How does the process work?

CODE Effort has a vast network of more than 200 collection centers spread across India, where more than five million cigarette butts are handled daily. After collection, the butts are sent to the factory in Noida, where all waste components are individually recycled.

The leftover tobacco in the butts is composted using a completely aerobic process which produces a dry powder, which is sold off. The company ensures that the composting is done aerobically (in the presence of oxygen) so that the leachate - the water that leaches out during the process — does not harm the soil or groundwater.

The paper holding the tobacco and the filter is ground into a pulp and mixed with special ingredients and fragrances to make mosquito repellants. The company can also make a wide range of products from this paper that can be recycled further. Some of these products involve infusing the paper with seeds so that it can be planted in the ground after use and grow into basil, marigold, or other plants.

The filters are recycled using biodegradable and organic chemicals in a four-step process. The filter is first to cut into fine fibers and transferred to a drum containing organic chemicals, where it sits for an entire day. Following this, the fibers are dried out and end up resembling cotton. These pseudo-cotton-like fibers are then used as stuffing inside toys, pillows, mattresses, and other products.

Code Effort has an in-house testing and quality control process for the stuffing it produces before it is used for these products. “Our recycling process is ISO 9001:2015, ISO 14001:2015, and ISO 45001:2018 certified,” Naman Gupta told IE in an email.“Our closed-loop recycling process ensures 100 percent utilization of the materials, a NET ZERO carbon footprint, and fosters a circular economy.”

300 million cigarette butts and counting: Indian company converts them into beautiful products
Stuffed keychains made from recycling cigarette butts

The company uses most of the stuffing in products sold under its brand name but also provides stuffing to a few clients engaged in making sustainable products from upcycled materials.

Sourcing cigarette butts

Since the company is located in the northern part of India, a very large country, IE enquired how the logistics of sourcing the cigarette butts were handled and then channeled to a central recycling location.
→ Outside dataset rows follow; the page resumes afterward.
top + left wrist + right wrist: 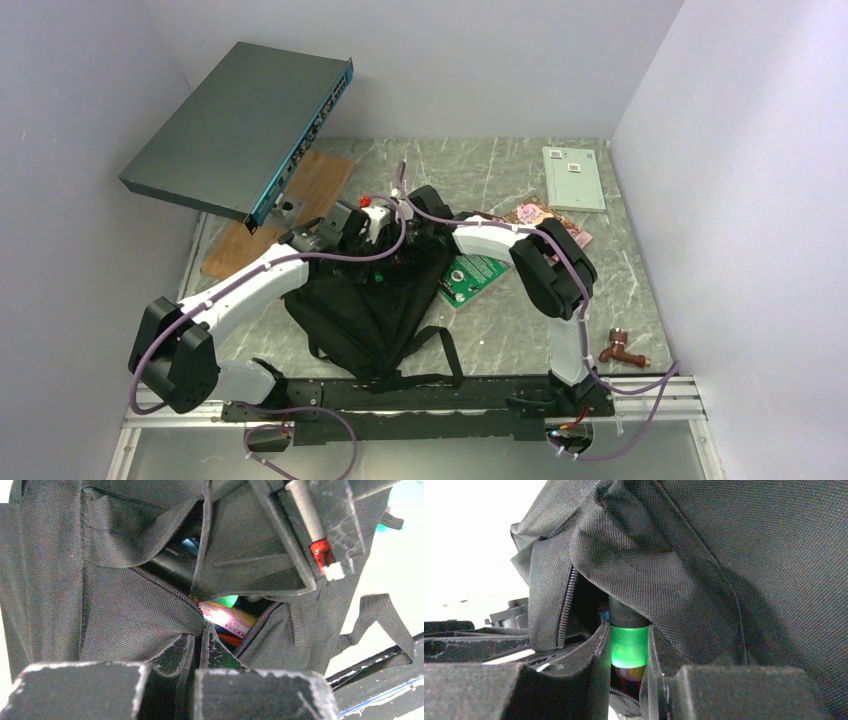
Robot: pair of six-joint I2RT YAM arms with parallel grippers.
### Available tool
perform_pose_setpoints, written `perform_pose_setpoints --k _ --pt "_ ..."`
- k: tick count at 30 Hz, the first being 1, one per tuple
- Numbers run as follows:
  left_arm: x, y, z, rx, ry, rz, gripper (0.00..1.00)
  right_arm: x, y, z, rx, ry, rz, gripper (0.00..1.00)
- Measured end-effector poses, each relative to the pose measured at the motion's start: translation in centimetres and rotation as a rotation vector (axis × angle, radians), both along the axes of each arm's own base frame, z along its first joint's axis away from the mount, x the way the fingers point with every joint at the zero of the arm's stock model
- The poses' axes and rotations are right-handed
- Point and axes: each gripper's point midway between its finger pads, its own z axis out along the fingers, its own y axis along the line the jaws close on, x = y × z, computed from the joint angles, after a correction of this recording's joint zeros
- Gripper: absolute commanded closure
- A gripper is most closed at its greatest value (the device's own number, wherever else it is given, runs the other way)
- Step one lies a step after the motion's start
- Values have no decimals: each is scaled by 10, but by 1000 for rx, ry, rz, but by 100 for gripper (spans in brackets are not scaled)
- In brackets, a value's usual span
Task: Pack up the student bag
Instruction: Place the stationery in the student bag.
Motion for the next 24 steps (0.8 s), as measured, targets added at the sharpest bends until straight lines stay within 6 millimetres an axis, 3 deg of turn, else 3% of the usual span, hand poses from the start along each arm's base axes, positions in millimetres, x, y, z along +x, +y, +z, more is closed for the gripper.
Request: perform_pose_setpoints --k 10,16,24 --pt "2 3 0 12 -11 11 100 4 7 -4 -58 -77 -29 50" --pt "2 2 2 6 -14 10 100 -5 -15 2 -98 -125 -70 38" --pt "1 1 2 2 -11 7 100 -8 -38 20 -141 -209 -106 33"
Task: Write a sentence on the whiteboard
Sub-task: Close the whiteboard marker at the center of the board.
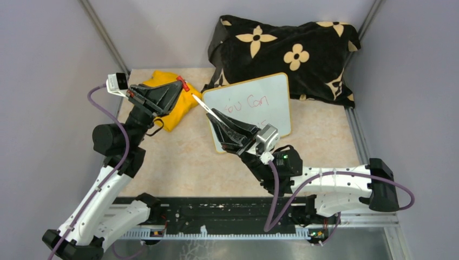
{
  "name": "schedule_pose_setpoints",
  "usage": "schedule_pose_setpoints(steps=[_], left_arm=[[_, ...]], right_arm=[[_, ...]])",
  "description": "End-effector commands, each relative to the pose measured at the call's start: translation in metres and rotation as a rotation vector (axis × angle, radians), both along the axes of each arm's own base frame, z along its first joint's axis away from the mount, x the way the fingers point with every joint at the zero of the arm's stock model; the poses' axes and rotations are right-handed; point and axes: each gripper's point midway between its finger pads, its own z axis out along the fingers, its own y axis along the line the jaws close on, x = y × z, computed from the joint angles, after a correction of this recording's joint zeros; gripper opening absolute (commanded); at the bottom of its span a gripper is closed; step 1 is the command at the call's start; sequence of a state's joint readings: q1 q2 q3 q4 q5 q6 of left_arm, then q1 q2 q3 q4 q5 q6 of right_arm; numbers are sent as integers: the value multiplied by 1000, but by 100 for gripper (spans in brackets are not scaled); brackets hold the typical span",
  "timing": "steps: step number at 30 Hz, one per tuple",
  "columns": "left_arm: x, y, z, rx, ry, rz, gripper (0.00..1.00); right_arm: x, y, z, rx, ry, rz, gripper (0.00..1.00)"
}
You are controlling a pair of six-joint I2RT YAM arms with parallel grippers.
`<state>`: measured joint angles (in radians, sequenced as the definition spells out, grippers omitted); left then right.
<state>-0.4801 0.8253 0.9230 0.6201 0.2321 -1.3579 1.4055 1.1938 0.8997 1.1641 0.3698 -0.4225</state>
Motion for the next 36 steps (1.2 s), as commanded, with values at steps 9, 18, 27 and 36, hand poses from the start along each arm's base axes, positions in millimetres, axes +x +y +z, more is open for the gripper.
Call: schedule_pose_setpoints(steps=[9,18,27,36], left_arm=[[-10,-2,5,8,-34,-35,0],[-12,-5,3,25,-45,-52,0],[-11,-8,1,38,-45,-60,0],[-10,-10,-1,36,-41,-75,0]], right_arm=[[-5,-11,28,94,1,12,0],[-3,-10,28,94,4,8,0],[-2,-12,28,97,6,1,0],[3,-14,29,119,17,-30,0]])
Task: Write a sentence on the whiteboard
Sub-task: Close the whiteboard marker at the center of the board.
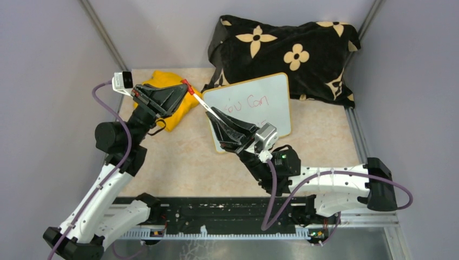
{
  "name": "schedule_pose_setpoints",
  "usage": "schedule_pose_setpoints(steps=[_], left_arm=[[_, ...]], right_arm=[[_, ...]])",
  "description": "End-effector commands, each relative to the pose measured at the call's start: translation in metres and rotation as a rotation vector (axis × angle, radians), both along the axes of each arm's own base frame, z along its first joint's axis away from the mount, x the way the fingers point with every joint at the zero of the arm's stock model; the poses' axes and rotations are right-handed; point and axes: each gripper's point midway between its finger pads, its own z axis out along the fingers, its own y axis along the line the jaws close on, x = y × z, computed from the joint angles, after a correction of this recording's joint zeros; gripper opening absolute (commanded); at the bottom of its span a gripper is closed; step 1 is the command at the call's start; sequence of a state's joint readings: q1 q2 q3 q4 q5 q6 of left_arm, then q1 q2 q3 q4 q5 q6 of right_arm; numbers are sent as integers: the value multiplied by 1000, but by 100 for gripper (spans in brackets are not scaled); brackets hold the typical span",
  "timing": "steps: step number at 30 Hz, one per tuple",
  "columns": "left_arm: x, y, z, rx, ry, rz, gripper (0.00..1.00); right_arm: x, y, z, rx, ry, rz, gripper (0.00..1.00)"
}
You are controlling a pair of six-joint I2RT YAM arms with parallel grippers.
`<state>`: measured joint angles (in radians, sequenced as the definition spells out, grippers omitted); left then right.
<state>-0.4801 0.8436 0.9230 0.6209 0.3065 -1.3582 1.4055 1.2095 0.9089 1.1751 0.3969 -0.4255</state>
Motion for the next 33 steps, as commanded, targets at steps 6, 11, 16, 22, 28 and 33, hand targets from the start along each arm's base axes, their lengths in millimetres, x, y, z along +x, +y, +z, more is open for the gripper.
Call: schedule_pose_setpoints(steps=[6,11,16,22,28,33], left_arm=[[-6,6,14,-65,-33,-20,0],[-4,8,17,-82,-28,-6,0],[-5,8,18,-84,-33,-12,0],[-6,8,16,-76,-32,-10,0],[-5,1,12,-48,-29,-37,0],[-4,-4,8,-27,-23,-61,0]], right_arm=[[3,-16,40,177,-5,-52,0],[6,-14,47,230,-10,-69,0],[9,-13,50,277,-4,-82,0],[9,-8,50,277,-2,-79,0],[8,-3,48,254,1,-63,0],[8,0,49,246,1,-55,0]])
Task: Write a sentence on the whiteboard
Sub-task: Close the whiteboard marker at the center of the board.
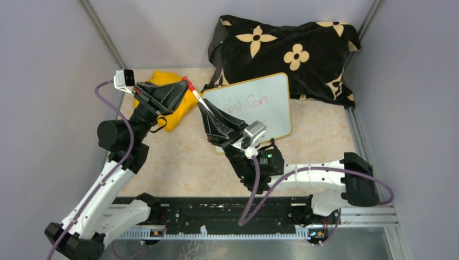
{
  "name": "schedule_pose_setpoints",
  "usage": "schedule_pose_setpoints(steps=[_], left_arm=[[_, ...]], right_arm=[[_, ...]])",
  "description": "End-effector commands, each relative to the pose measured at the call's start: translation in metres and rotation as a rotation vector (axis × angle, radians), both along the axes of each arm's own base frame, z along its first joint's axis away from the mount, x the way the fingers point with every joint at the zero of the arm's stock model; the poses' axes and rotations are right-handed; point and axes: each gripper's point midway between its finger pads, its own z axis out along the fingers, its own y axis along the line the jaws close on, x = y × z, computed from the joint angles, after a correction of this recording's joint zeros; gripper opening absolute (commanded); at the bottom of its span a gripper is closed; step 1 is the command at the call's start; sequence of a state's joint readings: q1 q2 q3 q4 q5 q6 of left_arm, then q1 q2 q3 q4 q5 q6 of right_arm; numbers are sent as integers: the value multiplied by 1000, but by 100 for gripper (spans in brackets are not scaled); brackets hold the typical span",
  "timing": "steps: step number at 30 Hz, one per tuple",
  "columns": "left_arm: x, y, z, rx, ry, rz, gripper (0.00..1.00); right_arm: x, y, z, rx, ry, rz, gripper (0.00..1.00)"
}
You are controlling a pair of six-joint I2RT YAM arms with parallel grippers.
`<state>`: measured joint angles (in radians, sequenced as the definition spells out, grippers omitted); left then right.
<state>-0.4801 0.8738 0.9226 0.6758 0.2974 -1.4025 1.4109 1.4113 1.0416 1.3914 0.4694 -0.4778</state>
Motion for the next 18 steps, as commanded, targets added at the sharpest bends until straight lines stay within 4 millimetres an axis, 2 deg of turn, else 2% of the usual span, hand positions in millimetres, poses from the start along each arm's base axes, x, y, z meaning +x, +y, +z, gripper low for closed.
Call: schedule_pose_setpoints(steps=[1,6,12,15,18], left_arm=[[-9,-4,3,16,-29,-43,0],[-9,-6,-2,32,-21,-50,0],[-11,1,-3,32,-23,-7,0],[-10,3,-4,31,-19,12,15],[-10,3,-4,31,-21,16,25]], right_arm=[[-6,-18,34,116,-15,19,0],[-5,-14,33,109,-13,19,0],[-7,-17,35,113,-18,27,0],[-8,-19,35,111,-19,30,0],[-8,-20,34,110,-19,31,0]])
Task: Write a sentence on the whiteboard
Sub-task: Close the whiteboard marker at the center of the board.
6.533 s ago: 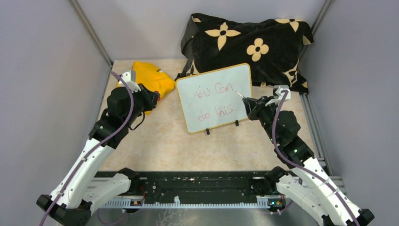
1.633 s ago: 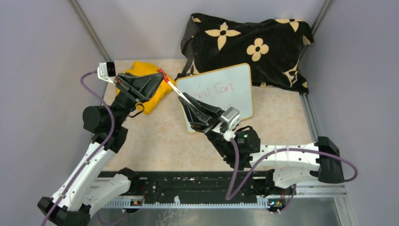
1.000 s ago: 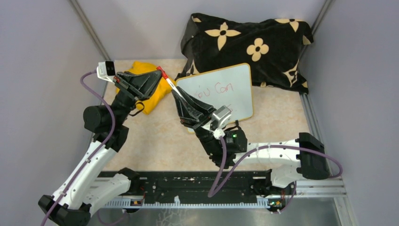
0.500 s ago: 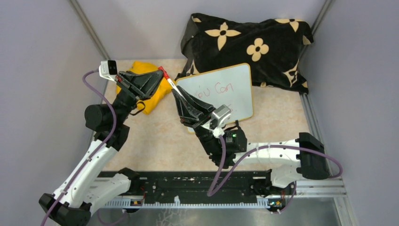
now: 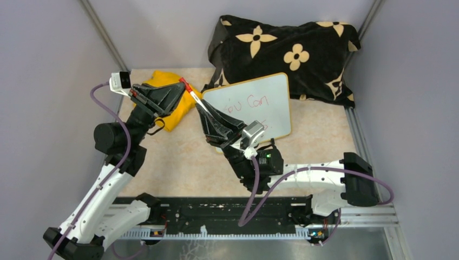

“We engage with 2000+ rag-pickers across India to collect cigarette butts. It helps us increase our collection rate and foster livelihood opportunities for them,” Gupta told IE. “We have created a business model wherein our associates, which are currently present in over 250 locations in the country, get money for their supplies.” The company also has an incentive program for volunteers to send them cigarette butts for recycling and engages with companies in end-to-end sustainability campaigns to maximize quantities sourced.

“These procurement mechanisms help in sourcing cigarette butts across India and reduce transportation costs to a greater extent,” Gupta added. ”Improving government policies and logistic infrastructure makes it financially viable to centralize a recycling plant while leveraging procurement mechanisms.”

Plans for the future

In addition to providing a source of income for 2000+ rag pickers, the central recycling plant also employs 100 women who turn cigarette butts into products of everyday use. “Over the next three years - we believe that business-to-business and Environmental, Social, and Governance goals at larger organizations will form 75 of our revenues,” Gupta told IE.

CODE Effort does not want to be limited to operating only within Indian borders. In 2021, it opened the doors for overseas partnerships and is currently working in Nepal, Bangladesh, Sri Lanka, and Vietnam. The overseas partnership procedures include the import-export of cigarette butts, technology sharing under our licensing agreement, and virtual training for learning purposes.

The company plans to expand its procurement and recycling capacity from 30 to 300 tonnes per month by 2025.